### What is needed
Where the word "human" occurs in a line of the data, return the whole line.

### Task input
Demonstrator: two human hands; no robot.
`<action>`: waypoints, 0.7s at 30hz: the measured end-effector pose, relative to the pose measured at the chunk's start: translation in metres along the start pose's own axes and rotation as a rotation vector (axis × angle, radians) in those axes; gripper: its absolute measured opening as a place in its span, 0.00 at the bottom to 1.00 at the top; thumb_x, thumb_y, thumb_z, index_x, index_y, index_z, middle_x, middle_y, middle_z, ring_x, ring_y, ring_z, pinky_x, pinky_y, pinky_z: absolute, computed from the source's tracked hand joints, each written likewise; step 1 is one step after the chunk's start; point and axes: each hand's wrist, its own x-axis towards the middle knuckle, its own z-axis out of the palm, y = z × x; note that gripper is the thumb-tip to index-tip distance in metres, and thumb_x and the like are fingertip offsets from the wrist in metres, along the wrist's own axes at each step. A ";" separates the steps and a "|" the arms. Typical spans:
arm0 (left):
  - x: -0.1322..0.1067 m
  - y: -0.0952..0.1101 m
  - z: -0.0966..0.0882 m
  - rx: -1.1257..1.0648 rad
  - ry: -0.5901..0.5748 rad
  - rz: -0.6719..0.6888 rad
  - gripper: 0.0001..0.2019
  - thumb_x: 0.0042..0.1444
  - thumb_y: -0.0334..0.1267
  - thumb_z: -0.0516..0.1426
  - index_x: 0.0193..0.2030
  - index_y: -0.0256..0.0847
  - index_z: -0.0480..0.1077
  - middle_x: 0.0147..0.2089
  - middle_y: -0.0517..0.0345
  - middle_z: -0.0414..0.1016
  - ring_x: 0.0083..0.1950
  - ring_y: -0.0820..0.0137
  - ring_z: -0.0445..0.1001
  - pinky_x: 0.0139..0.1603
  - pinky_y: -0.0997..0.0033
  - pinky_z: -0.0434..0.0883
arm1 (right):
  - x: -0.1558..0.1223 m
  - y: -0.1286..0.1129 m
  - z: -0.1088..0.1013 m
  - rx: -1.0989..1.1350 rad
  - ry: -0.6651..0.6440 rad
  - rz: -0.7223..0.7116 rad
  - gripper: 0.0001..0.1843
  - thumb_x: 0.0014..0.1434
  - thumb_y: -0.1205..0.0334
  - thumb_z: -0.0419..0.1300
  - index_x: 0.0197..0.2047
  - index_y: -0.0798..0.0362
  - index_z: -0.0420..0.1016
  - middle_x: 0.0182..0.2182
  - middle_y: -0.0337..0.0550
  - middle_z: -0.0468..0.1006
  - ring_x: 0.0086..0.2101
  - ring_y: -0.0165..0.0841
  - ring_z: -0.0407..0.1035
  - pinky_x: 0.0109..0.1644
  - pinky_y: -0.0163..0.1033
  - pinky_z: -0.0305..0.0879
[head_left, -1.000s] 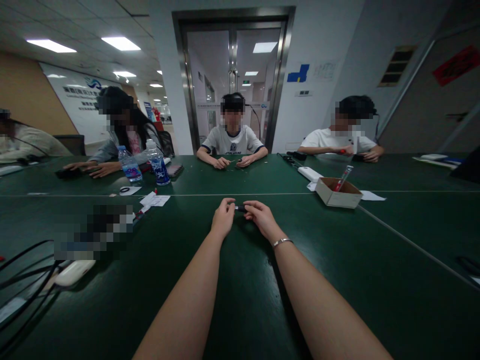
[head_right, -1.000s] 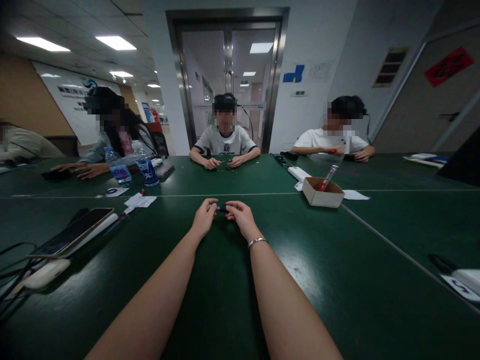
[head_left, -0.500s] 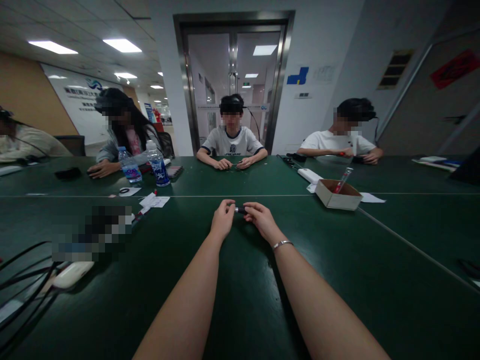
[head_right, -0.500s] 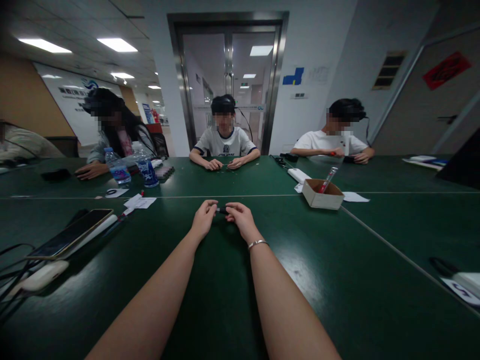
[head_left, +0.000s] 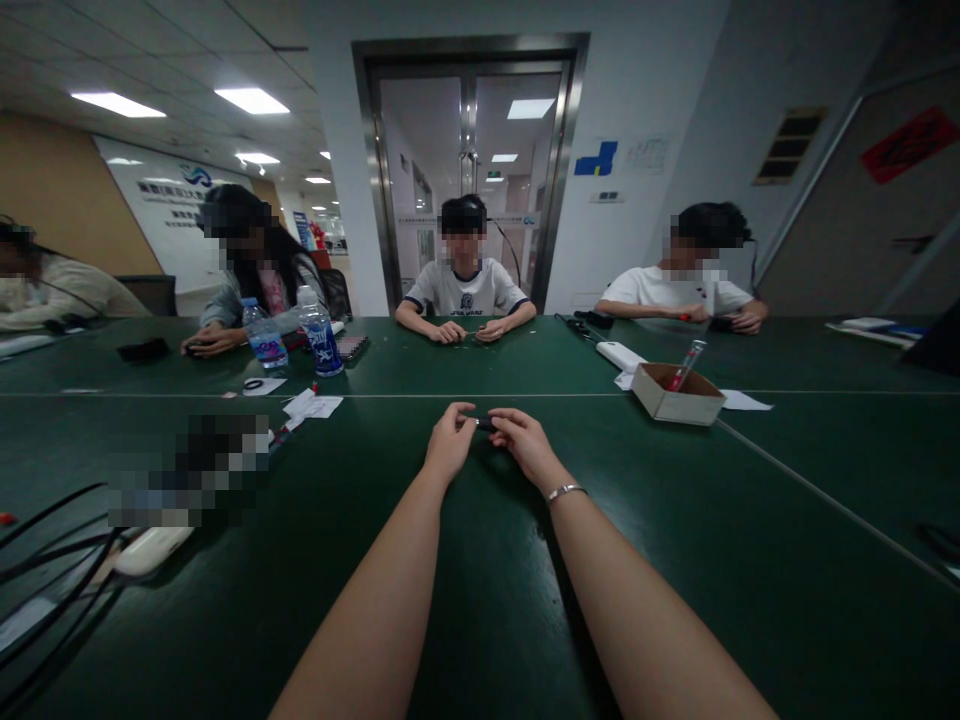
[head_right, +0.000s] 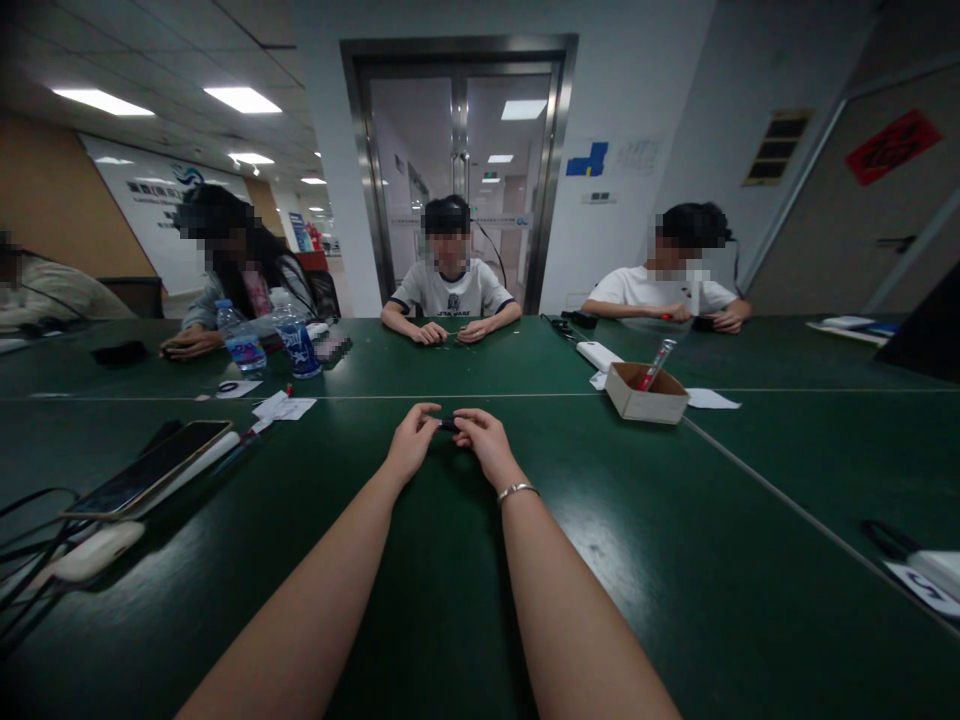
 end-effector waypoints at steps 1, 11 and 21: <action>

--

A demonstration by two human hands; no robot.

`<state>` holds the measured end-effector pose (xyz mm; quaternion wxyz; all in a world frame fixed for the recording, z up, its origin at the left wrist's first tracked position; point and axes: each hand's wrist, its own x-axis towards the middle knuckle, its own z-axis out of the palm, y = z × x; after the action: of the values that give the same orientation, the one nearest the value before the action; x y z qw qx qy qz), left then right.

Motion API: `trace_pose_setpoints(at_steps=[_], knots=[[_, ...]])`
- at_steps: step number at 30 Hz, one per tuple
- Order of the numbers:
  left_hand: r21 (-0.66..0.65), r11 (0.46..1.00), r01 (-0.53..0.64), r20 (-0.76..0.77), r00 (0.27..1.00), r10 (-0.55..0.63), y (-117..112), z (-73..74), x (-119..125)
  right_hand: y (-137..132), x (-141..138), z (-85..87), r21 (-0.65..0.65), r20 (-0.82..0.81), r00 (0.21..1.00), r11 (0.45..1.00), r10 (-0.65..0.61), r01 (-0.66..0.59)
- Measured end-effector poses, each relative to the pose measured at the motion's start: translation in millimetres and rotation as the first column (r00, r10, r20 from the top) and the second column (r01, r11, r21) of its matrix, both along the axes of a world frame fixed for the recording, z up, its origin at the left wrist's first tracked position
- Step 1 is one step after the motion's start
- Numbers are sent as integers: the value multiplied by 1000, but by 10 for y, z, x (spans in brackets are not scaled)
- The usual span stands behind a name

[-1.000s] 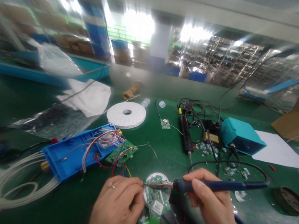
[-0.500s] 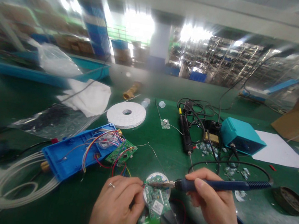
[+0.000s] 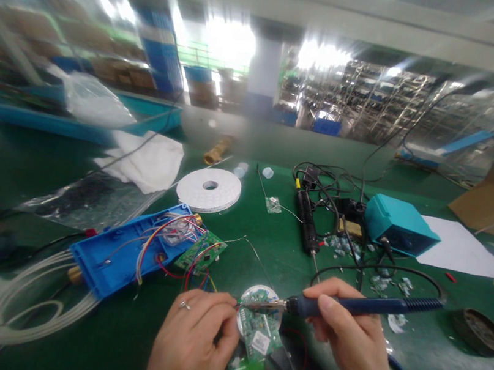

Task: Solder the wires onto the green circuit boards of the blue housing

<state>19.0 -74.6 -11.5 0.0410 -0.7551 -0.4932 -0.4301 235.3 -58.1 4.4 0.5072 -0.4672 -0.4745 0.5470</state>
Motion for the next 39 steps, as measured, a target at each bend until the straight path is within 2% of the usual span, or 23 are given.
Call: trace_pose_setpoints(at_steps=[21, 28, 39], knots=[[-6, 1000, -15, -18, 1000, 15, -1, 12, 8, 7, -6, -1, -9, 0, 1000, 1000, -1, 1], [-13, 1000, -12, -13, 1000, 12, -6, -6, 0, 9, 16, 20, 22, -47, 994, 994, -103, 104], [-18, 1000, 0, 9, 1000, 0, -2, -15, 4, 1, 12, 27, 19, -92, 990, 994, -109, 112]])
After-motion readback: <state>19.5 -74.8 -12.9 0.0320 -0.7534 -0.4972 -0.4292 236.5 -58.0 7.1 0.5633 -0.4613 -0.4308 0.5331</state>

### Written answer
Demonstrator: two human hands; no robot.
A demonstration by two human hands; no robot.

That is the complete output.